• _Work required_
Print the listing in full, exactly as it stands.

[[ Data block, beginning ]]

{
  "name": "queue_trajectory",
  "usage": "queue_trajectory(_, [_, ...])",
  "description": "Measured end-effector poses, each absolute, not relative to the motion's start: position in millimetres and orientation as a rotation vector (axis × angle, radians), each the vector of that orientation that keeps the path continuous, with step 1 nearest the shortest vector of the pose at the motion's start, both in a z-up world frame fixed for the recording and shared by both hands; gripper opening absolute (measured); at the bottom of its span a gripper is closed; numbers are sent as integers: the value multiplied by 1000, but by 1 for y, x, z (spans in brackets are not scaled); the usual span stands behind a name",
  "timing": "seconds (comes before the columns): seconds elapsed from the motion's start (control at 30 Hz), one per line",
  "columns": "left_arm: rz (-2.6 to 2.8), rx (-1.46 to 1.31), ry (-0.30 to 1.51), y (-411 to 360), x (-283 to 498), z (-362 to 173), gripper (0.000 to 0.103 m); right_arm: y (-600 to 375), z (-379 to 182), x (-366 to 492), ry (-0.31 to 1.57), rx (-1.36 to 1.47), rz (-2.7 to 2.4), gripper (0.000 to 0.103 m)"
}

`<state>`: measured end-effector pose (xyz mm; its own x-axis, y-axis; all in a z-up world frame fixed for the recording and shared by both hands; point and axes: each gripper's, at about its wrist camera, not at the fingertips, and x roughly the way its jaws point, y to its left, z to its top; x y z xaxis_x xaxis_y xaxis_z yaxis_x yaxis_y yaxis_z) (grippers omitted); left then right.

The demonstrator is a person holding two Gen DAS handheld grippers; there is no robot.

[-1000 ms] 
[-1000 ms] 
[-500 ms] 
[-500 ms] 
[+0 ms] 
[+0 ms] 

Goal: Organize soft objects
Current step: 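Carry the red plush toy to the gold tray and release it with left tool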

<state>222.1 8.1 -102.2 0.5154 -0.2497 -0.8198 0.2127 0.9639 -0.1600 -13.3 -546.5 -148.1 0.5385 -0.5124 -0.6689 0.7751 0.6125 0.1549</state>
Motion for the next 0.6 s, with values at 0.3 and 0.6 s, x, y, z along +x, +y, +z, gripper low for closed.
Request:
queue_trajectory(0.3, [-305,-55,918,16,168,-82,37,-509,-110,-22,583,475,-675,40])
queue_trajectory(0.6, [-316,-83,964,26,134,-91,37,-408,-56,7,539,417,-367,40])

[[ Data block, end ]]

• _Written response_
{
  "name": "queue_trajectory",
  "usage": "queue_trajectory(_, [_, ...])",
  "description": "Measured end-effector poses, each absolute, not relative to the motion's start: position in millimetres and orientation as a rotation vector (axis × angle, radians), each the vector of that orientation that keeps the path continuous, with step 1 nearest the shortest vector of the pose at the motion's start, both in a z-up world frame fixed for the recording and shared by both hands; gripper opening absolute (measured); at the bottom of its span a gripper is closed; numbers are sent as integers: the value multiplied by 1000, but by 1 for y, x, z (spans in brackets are not scaled); the usual span stands behind a name",
  "timing": "seconds (comes before the columns): seconds elapsed from the motion's start (control at 30 Hz), one per line",
  "columns": "left_arm: rz (-2.6 to 2.8), rx (-1.46 to 1.31), ry (-0.30 to 1.51), y (-411 to 360), x (-283 to 498), z (-362 to 173), gripper (0.000 to 0.103 m); right_arm: y (-600 to 375), z (-379 to 182), x (-366 to 492), ry (-0.31 to 1.57), rx (-1.36 to 1.47), rz (-2.7 to 2.4), gripper (0.000 to 0.103 m)"
}

`<state>`: measured end-effector pose (xyz mm; its own x-axis, y-axis; all in a z-up world frame fixed for the recording and shared by both hands; point and axes: each gripper's, at about its wrist camera, not at the fingertips, and x roughly the way its jaws point, y to its left, z to its top; x y z xaxis_x xaxis_y xaxis_z yaxis_x yaxis_y yaxis_z) (grippers omitted); left then right.

The demonstrator is a person holding two Gen DAS handheld grippers; there is no robot.

[-1000 ms] 
[-1000 ms] 
[-500 ms] 
[-500 ms] 
[+0 ms] 
[+0 ms] 

Goal: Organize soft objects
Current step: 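Carry the red plush toy to the gold tray and release it with left tool
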
<state>222.1 8.1 -102.2 0.5154 -0.2497 -0.8198 0.2127 0.9639 -0.1600 -13.3 -546.5 -148.1 0.5385 -0.5124 -0.6689 0.7751 0.6125 0.1549</state>
Motion for the next 0.6 s, with values at 0.3 and 0.6 s, x, y, z along +x, +y, +z, gripper low for closed.
Request:
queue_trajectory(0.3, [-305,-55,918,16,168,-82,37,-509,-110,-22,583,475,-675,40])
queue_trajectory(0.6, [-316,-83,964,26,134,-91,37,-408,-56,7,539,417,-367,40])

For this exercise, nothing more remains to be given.